In the data below, find every line with the word "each" and copy it out.
INFORMATION SHOWN: Begin
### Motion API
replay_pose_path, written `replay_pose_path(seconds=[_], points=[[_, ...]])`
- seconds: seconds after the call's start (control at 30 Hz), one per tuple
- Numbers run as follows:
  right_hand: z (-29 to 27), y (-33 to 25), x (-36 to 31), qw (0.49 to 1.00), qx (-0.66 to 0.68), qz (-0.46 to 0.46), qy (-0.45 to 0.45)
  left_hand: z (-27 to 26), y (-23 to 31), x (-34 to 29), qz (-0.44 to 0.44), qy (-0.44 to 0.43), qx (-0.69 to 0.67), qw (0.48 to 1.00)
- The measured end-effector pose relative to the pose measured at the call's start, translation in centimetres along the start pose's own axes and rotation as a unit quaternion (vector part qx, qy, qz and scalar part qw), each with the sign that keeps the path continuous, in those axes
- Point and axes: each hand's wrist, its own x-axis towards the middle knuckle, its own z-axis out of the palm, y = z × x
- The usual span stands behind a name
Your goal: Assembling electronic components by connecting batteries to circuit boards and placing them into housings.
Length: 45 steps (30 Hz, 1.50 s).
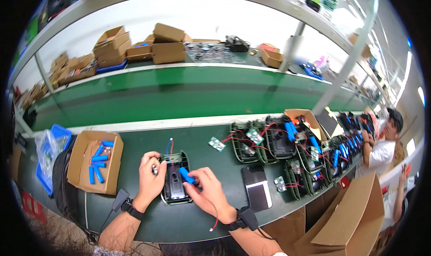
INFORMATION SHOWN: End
• RESPONSE AREA
- The measured end-effector pose relative to the pose measured at the call's start, translation in centimetres along the start pose's own axes and rotation as a unit quaternion (vector part qx, qy, qz and scalar part qw), each with the sign that keeps the path continuous, in those axes
- Point and axes: each hand's wrist, its own x-axis towards the middle knuckle, its own z-axis out of the palm, y = z × x

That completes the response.